9. The system of claim 6, wherein the implementation process of the ummale class in the runtime module is as follows:

designing a UMMaper class to manage the memory allocation and release of the C + + class for processing the class nesting pointers; reloading a C + + default new and delete operator by using cudamallmanaged () and cudaFree () in the UMMaper class; the allocation, release and data transmission operations of the derived classes of the UMMaper class on the memory space of the CPU and the GPU can be automatically managed by the unified memory.

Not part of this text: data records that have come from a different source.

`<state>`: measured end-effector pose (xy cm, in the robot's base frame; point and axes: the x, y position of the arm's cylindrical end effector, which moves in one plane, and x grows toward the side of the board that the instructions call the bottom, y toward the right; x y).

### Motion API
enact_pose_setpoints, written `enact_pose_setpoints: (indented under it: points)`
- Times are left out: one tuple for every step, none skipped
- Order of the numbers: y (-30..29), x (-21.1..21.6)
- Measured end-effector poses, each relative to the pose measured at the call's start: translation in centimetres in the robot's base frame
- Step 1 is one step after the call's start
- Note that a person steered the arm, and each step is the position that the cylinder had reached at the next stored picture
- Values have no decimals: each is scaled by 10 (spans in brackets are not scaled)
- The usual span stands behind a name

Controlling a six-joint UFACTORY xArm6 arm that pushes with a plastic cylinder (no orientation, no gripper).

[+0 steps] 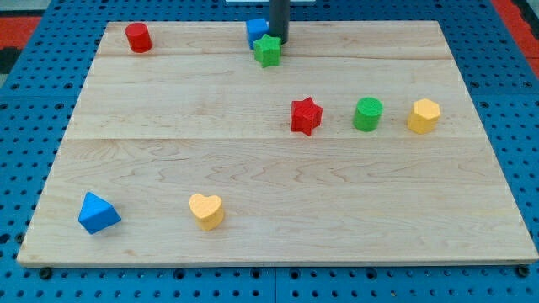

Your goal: Move the green star parallel to the cube

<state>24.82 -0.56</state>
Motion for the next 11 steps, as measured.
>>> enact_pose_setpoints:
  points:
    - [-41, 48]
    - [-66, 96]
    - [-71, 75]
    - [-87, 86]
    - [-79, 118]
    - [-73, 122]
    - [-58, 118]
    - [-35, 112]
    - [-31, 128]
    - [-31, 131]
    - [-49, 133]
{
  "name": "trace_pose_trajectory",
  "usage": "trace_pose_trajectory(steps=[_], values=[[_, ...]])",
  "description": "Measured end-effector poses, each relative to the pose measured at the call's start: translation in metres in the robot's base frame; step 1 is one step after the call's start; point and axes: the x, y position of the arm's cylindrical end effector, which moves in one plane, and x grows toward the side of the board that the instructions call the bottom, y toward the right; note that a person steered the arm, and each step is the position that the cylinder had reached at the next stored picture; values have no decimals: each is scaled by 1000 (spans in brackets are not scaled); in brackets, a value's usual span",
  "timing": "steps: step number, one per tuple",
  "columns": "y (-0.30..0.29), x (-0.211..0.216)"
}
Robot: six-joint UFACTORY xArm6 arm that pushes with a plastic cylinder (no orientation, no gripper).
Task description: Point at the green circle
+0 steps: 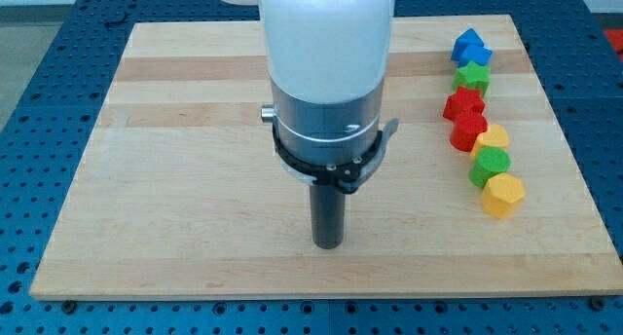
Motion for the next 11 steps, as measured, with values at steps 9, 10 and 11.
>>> trace_pose_trajectory(steps=[9,10,11], values=[[294,-42],[265,-76],[223,-103]])
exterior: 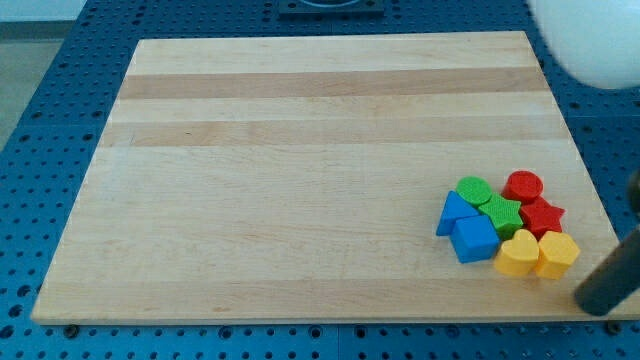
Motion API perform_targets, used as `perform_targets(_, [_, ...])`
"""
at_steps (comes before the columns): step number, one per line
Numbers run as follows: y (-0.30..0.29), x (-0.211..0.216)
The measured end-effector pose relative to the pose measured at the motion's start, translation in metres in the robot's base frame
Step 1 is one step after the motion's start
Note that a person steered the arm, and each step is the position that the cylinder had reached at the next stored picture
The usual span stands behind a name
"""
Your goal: Move the yellow blocks to the left of cube
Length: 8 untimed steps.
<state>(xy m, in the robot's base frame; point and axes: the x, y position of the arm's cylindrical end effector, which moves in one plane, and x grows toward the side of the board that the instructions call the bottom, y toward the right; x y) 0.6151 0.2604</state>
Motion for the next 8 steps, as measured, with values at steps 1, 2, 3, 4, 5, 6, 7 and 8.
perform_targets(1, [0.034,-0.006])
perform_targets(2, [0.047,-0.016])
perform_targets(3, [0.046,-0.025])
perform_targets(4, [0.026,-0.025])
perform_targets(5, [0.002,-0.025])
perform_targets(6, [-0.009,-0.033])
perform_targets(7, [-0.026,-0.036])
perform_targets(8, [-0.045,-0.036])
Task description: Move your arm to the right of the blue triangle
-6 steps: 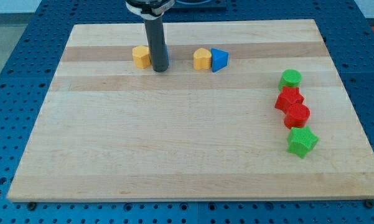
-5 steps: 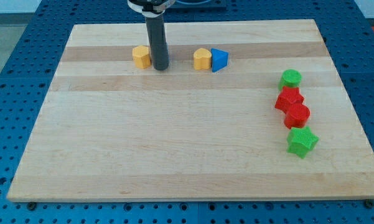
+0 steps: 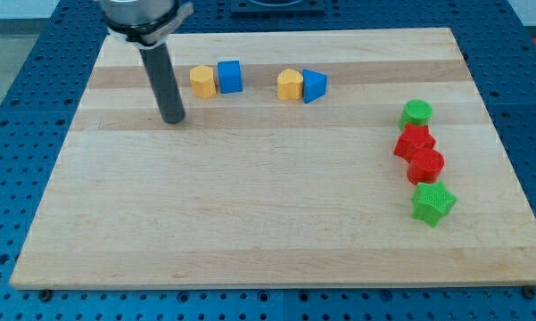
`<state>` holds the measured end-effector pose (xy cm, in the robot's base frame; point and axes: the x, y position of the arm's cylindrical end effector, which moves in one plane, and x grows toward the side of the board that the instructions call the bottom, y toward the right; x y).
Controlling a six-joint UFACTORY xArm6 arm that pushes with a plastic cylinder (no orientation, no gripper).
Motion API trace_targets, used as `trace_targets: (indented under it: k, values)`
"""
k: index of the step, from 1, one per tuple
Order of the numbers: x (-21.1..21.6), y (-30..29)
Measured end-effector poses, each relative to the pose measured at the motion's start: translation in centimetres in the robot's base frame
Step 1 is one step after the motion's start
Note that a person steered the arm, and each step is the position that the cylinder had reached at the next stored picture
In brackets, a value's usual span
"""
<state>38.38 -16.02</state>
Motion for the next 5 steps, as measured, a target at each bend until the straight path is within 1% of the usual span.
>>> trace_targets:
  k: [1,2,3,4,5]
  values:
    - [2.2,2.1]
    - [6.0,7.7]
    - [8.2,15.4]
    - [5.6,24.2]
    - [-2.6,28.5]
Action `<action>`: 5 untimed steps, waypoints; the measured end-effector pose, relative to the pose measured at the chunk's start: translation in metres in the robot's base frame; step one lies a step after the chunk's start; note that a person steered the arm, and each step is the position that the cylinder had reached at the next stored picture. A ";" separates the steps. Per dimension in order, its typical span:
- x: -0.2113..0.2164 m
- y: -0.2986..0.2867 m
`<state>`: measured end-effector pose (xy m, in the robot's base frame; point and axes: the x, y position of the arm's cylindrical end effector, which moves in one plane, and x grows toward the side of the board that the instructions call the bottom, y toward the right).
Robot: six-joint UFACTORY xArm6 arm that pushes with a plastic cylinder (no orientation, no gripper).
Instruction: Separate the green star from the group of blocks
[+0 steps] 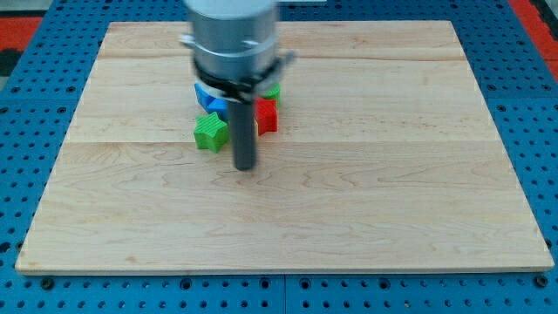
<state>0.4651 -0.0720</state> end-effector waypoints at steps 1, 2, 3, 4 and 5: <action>-0.037 -0.016; -0.047 -0.012; -0.065 -0.075; -0.059 -0.095; -0.055 -0.117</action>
<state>0.4097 -0.1894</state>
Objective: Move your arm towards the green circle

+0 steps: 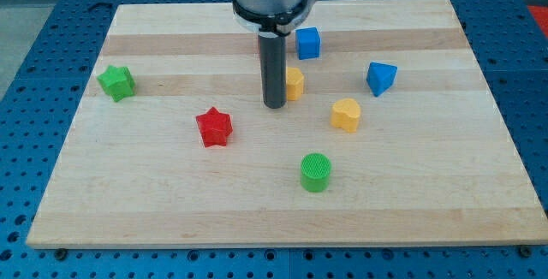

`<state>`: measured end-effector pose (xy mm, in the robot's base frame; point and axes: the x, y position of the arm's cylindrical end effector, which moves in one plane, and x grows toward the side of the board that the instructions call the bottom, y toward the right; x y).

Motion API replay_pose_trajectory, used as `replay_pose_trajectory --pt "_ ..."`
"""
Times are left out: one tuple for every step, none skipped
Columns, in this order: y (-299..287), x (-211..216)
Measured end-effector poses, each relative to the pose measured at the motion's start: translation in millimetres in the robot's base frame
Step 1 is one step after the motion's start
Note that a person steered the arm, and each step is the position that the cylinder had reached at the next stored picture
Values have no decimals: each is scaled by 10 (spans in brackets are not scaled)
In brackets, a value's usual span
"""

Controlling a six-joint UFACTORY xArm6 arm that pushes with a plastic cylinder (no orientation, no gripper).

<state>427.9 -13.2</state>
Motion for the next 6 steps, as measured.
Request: replay_pose_trajectory --pt "0 156" --pt "0 312" --pt "0 455" --pt "21 605" --pt "43 688" --pt "154 688"
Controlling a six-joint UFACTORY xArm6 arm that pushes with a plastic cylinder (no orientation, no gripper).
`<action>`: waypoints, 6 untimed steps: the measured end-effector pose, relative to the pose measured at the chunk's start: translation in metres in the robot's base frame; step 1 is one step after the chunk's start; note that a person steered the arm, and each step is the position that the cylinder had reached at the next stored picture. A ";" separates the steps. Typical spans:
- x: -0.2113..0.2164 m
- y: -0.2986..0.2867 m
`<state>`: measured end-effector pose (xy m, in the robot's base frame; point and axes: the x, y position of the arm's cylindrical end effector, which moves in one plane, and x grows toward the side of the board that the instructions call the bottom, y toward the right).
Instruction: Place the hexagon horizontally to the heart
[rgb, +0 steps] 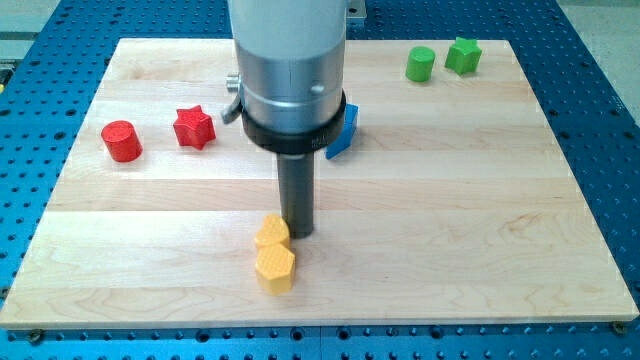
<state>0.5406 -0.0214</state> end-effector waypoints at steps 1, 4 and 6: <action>0.047 0.006; 0.034 -0.080; -0.015 -0.151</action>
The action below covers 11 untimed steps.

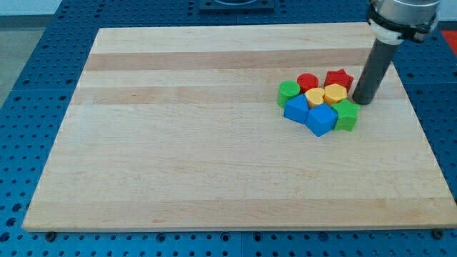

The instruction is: Move the yellow hexagon towards the center left side of the board

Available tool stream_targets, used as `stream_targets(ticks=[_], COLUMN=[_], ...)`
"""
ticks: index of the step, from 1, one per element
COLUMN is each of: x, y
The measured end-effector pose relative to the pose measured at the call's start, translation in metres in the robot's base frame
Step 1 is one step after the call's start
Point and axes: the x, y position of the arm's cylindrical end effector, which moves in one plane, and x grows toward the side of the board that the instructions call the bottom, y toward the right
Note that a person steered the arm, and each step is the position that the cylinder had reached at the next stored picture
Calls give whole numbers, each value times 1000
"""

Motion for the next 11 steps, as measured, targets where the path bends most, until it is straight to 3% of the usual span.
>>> stream_targets(ticks=[4, 11], x=[0, 22], y=[-21, -190])
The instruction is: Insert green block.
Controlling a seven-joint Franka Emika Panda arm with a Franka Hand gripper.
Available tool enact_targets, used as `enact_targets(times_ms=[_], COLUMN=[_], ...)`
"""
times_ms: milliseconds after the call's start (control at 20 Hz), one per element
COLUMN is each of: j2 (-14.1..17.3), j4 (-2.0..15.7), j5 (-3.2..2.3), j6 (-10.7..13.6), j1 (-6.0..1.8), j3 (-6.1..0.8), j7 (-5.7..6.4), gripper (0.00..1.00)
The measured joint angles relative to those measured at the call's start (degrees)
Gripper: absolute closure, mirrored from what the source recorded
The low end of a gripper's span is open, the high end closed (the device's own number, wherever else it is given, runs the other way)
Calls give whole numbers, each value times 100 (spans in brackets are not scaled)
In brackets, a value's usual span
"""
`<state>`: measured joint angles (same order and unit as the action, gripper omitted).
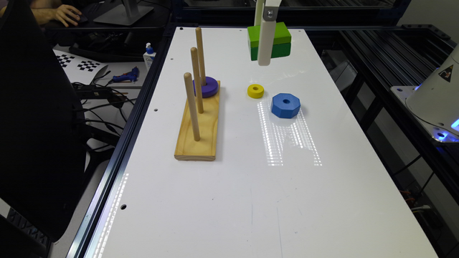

10. The system according to claim 7, wherein the implementation process of the custom allocator class in the runtime module is as follows:

designing a self-defined allocator class to manage memory allocation and release of the vector container for processing the vector container; the vector container defaults to use an allocator space configurator of a C + + standard library to manage memory allocation and release, so that a user-defined allocator class can be realized based on a uniform memory, and automatic management of memory allocation and release of the vector container is realized; in the user-defined allocator class, realizing a _ allocator () function in the allocator class based on cudaMallocManager (), and realizing a _ deallocate () function in the allocator class based on cudaFree (); and displaying and calling the custom allocator class when the vector container declares, so that the allocation and release of the memory space of the vector container on the CPU and the GPU and the automatic management of data transmission operation can be realized by the unified memory.